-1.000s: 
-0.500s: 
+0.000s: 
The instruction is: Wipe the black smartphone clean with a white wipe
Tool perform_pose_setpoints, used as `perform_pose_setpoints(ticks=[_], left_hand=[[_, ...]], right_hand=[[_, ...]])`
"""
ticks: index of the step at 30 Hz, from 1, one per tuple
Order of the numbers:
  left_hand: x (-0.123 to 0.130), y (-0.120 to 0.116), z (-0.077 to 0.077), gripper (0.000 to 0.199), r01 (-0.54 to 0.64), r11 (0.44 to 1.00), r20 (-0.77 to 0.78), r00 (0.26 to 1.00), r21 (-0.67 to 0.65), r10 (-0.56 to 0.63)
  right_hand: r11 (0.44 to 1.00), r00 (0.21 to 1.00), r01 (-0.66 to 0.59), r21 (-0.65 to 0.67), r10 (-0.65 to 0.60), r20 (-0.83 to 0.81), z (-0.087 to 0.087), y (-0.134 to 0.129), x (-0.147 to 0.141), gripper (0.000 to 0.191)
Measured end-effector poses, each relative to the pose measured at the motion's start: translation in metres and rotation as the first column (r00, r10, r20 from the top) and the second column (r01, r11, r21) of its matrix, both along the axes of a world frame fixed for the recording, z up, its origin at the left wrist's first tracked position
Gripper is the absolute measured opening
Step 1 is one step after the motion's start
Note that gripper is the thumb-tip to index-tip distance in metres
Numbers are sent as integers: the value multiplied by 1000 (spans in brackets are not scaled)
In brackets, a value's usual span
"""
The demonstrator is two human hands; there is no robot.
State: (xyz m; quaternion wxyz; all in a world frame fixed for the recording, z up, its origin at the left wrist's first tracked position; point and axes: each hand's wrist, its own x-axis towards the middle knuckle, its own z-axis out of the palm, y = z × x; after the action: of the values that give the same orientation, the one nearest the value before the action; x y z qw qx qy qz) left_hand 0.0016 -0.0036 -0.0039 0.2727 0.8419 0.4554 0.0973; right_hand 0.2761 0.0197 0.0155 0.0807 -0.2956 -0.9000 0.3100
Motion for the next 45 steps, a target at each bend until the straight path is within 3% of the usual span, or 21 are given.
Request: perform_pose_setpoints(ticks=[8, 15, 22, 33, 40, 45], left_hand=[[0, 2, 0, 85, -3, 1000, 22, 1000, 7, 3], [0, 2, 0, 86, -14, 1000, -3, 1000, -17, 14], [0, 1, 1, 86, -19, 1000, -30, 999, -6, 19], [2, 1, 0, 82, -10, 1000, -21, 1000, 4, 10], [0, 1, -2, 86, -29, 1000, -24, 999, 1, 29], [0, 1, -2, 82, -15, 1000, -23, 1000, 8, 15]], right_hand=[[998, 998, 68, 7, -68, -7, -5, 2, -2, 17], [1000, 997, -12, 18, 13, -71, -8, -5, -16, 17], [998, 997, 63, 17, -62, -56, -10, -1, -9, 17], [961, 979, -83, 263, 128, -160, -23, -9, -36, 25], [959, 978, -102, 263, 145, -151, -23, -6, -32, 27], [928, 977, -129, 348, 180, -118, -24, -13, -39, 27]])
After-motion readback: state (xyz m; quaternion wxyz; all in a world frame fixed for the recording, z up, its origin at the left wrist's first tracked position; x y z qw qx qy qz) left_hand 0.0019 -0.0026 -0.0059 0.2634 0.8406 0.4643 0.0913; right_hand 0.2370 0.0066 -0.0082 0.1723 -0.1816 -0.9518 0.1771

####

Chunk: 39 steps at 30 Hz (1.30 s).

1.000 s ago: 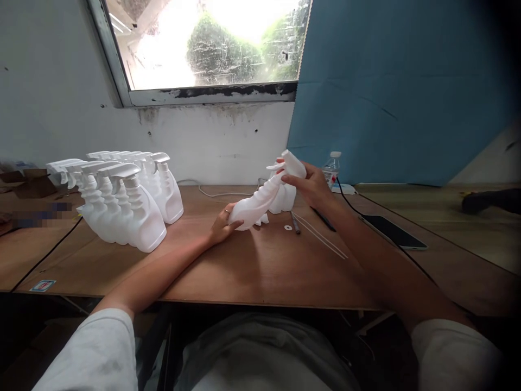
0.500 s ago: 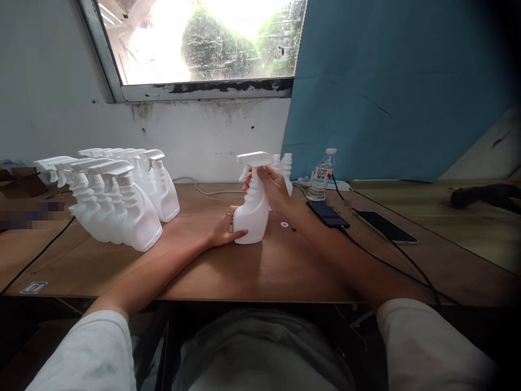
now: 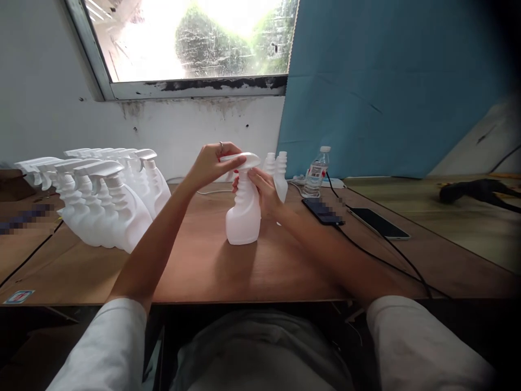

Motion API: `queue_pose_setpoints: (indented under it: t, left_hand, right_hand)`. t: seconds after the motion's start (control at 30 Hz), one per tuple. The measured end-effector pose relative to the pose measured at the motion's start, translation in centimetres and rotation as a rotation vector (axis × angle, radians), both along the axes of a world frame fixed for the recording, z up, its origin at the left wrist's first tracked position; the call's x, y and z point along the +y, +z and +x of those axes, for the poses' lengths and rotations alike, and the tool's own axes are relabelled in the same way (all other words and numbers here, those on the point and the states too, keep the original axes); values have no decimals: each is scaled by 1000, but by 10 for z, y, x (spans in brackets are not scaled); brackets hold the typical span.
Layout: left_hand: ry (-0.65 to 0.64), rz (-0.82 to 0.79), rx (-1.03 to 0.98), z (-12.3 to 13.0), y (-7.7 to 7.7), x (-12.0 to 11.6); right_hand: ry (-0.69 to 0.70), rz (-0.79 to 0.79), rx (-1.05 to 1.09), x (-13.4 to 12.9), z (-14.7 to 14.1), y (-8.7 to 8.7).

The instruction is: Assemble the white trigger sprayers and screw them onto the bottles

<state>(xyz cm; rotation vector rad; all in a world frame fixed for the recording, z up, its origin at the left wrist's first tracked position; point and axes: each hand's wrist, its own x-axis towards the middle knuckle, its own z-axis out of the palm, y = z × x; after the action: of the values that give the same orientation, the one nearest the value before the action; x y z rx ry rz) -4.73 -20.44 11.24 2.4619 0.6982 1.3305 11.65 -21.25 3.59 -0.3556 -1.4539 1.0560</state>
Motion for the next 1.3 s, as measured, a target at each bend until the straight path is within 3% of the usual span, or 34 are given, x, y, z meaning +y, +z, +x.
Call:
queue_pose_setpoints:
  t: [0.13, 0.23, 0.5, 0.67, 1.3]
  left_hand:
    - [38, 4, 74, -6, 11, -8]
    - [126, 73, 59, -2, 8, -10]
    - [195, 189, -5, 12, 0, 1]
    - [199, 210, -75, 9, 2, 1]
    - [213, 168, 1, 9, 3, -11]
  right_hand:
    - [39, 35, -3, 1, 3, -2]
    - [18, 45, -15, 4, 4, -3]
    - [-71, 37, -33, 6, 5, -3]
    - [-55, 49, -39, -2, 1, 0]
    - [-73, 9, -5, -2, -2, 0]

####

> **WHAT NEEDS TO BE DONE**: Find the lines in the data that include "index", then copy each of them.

> **ANSWER SECTION**:
ticks: index of the step at 30 Hz, from 1, one per tuple
Note that gripper is the thumb-tip to index-tip distance in metres

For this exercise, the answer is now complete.